On Wed, Aug 11, 2010 at 11:38 PM, <kelber at mindspring.com> wrote:
> Profane is described as amoebalike in Chapter 1, Part V. Then, in Chapter V, Part 1, Profane shoots a hapless alligator and: "Blood began to seep out amoebalike to form shifting patterns with the weak glow of the water. Abruptly, the flashlight went out."
>
> Is young Pynchon just overly enamored of that odd-looking word? Or is this a deliberate pairing of images in 1-V and V-1? Profane, hapless and amoebalike, piggy and soft, generally useless, walks bright aisles in the first image. Profane, a killer, leeches the inner amoeba-form out of another hapless animal in the second image. Darkness results. Are these shapeless amoeba precursors to the squishy octopus Grigori (sp?) in GR? In the first image, the imaginary light of the aisles adds harshness. In the second, it's the bullet from Profane's gun? Are the two connected?
>
> Laura
> (equidistant from today's and tomorrow's caffeine)
>
> -----Original Message-----
>>From: Joseph Tracy <brook7 at sover.net>
>>Sent: Aug 11, 2010 1:04 AM
>>To: pynchon -l <pynchon-l at waste.org>
>>Subject: V2-V, Part 1
>>
>>Sorry About arriving late.
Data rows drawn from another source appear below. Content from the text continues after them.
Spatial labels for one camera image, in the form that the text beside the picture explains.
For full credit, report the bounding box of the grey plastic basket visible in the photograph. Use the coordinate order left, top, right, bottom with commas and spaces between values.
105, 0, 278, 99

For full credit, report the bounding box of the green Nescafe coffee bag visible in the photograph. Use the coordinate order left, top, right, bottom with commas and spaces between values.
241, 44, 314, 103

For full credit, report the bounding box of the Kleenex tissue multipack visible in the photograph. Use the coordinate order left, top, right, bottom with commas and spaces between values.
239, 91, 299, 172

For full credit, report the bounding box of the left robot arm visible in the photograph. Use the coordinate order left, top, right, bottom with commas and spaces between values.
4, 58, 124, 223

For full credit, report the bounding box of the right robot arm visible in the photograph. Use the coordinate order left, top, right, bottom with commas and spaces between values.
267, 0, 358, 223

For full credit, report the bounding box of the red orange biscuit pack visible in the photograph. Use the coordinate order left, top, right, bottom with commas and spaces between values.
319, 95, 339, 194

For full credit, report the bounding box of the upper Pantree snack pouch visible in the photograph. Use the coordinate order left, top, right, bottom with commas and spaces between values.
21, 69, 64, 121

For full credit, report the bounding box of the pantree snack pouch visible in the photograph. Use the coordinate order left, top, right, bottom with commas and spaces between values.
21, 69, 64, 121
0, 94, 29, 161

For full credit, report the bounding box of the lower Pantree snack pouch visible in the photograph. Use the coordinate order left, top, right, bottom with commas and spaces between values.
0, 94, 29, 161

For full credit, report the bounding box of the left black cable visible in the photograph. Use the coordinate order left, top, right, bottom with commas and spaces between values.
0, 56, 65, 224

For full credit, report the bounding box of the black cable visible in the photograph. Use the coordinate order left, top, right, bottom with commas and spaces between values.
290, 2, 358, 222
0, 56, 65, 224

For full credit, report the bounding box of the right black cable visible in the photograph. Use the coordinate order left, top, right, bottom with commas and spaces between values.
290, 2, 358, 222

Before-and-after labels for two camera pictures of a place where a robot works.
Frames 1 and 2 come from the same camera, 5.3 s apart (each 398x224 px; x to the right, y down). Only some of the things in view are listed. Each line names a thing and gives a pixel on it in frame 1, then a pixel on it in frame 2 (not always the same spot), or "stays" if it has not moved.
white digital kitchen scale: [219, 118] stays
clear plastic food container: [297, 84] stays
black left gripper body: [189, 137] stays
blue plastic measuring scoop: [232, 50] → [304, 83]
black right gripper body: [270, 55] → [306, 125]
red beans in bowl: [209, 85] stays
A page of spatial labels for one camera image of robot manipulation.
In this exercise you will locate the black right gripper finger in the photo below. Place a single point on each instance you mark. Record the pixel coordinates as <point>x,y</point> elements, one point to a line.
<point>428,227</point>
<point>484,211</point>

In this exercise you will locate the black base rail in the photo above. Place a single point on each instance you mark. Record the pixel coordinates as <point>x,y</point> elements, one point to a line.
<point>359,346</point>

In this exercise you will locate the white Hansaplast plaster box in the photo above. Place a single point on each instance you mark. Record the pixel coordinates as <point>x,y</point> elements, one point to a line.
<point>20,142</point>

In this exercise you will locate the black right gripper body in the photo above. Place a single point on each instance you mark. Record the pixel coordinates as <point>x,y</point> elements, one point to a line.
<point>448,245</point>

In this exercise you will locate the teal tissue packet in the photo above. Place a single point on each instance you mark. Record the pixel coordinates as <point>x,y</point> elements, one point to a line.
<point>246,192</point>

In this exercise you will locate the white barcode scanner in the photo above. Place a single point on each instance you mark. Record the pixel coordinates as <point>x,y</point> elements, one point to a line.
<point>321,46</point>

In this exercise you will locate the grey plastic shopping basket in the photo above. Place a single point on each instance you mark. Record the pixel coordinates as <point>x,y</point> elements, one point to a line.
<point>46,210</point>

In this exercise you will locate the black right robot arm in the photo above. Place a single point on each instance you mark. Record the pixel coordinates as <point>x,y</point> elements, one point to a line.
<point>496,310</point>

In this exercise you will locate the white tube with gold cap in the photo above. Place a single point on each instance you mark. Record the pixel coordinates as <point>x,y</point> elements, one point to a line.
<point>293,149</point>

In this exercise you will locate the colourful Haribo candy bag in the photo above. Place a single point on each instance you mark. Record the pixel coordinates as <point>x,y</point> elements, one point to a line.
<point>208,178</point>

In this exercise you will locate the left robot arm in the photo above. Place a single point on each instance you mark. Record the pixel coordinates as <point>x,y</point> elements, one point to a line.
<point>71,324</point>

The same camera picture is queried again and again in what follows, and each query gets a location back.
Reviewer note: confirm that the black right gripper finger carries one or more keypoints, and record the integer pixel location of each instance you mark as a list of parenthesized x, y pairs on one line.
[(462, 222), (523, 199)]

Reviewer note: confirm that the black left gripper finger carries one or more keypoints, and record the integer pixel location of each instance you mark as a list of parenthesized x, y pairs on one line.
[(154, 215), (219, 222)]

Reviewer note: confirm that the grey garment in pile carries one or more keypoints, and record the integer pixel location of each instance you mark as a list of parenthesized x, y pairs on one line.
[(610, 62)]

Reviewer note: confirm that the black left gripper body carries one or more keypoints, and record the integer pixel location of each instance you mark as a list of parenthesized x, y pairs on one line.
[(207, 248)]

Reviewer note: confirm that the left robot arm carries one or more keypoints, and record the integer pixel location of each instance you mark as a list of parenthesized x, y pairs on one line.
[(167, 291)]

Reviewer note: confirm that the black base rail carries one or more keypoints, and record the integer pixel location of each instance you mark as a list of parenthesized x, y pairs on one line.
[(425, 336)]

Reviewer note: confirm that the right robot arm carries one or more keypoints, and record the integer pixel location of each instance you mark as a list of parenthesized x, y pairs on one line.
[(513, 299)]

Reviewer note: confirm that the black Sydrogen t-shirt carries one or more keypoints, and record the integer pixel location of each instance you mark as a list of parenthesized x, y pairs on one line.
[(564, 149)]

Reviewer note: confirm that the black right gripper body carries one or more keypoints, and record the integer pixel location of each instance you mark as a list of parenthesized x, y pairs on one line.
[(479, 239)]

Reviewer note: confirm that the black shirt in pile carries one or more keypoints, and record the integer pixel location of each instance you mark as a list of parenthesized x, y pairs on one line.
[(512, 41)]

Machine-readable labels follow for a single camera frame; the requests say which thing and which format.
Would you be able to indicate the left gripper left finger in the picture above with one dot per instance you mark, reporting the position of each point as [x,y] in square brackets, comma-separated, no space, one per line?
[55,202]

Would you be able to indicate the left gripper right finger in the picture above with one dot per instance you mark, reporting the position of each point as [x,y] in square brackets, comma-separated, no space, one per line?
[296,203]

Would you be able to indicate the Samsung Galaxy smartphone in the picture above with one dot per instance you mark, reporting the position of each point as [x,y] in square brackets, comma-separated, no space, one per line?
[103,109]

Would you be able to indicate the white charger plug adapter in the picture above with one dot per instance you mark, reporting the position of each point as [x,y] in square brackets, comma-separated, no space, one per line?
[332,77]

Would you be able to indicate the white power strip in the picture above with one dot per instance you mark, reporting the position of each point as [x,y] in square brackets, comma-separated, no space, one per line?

I have been very busy and continue to be
>>pretty busy in a kind of insulated cultural community, but will try
>>to contribute and put out some thoughts on this chapter.
>>
>>A year has passed from the opening scene and Benny is still yo-yo ing
>>now on the NYC subway. He is again described as a kind of overfed
>>plastic blob, a passive window shopper.
>>
>>> " Still great amoebalike boy, soft and fat, hair cropped close and
>>> growing in patches, eyes small like a pig's and set too far apart.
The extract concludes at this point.